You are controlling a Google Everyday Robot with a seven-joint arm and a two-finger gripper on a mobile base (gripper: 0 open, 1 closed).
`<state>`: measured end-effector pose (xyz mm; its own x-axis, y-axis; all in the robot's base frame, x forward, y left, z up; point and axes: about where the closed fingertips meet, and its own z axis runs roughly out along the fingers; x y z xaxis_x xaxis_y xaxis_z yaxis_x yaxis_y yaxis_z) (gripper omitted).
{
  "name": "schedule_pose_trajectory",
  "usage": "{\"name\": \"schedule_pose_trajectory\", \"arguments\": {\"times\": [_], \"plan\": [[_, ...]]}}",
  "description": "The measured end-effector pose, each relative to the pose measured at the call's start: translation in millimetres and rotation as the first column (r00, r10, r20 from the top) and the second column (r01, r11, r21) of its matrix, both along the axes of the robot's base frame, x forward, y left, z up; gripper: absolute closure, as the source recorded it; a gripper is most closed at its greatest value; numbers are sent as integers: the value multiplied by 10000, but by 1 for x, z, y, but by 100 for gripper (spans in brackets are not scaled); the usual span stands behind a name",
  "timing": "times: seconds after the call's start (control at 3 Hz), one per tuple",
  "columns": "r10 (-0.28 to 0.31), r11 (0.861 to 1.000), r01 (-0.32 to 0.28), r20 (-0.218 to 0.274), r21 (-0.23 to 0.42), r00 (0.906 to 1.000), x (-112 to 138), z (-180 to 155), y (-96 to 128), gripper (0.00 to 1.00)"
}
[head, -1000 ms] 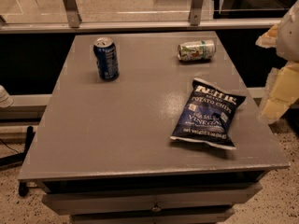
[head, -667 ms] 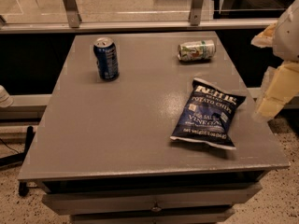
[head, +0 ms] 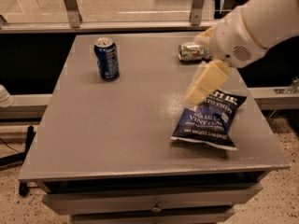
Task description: Knock pepsi can over
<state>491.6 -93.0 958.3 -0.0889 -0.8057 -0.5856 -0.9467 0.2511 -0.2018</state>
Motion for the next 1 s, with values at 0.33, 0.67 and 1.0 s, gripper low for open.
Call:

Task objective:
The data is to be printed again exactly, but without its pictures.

Written response:
You are controlling a Google Everyday Robot with a seven-joint arm and a two-finger gripper on a mobile base (gripper: 0 open, 1 closed).
`<state>`: measured end-effector pose (xyz mm; its own x-axis, y-axis; all in the robot's base frame, x forward, y left, z up; point and axes: about where the closed fingertips meet, and its own z axis runs roughly out along the fingers; x y z xaxis_x xaxis_y xaxis_z yaxis_x yaxis_y yaxis_z) (gripper omitted).
{
  "name": "schedule_pose_trajectory",
  "usage": "{\"name\": \"schedule_pose_trajectory\", \"arguments\": {\"times\": [_], \"plan\": [[_, ...]]}}",
  "description": "The measured end-effector pose, each relative to the pose measured at the call's start: translation in millimetres and rotation as the first column (r00, r10, r20 from the top) and the second column (r01, r11, r21) of its matrix, both along the axes of the robot's base frame, x forward, y left, z up; gripper: absolute closure, as the source recorded it; a gripper is most closed at its greatest value; numbers are sent as integers: the value multiplied by 10000, but by 1 for x, z, y, but by 100 for gripper (spans in brackets are not scaled); the usual span stands behind a name",
  "timing": "times: seconds after the call's start (control at 3 Hz), one per tuple",
  "columns": "r10 (-0.28 to 0.31), r11 (0.861 to 1.000), r01 (-0.32 to 0.28), r20 (-0.218 to 0.274), r21 (-0.23 to 0.42), r00 (0.906 to 1.000), x (-112 to 138), z (-180 to 155), y (-96 to 128), gripper (0.00 to 1.00)"
}
[head, -1000 ms] 
[head, -667 ms] 
[head, +0 ms] 
Task description: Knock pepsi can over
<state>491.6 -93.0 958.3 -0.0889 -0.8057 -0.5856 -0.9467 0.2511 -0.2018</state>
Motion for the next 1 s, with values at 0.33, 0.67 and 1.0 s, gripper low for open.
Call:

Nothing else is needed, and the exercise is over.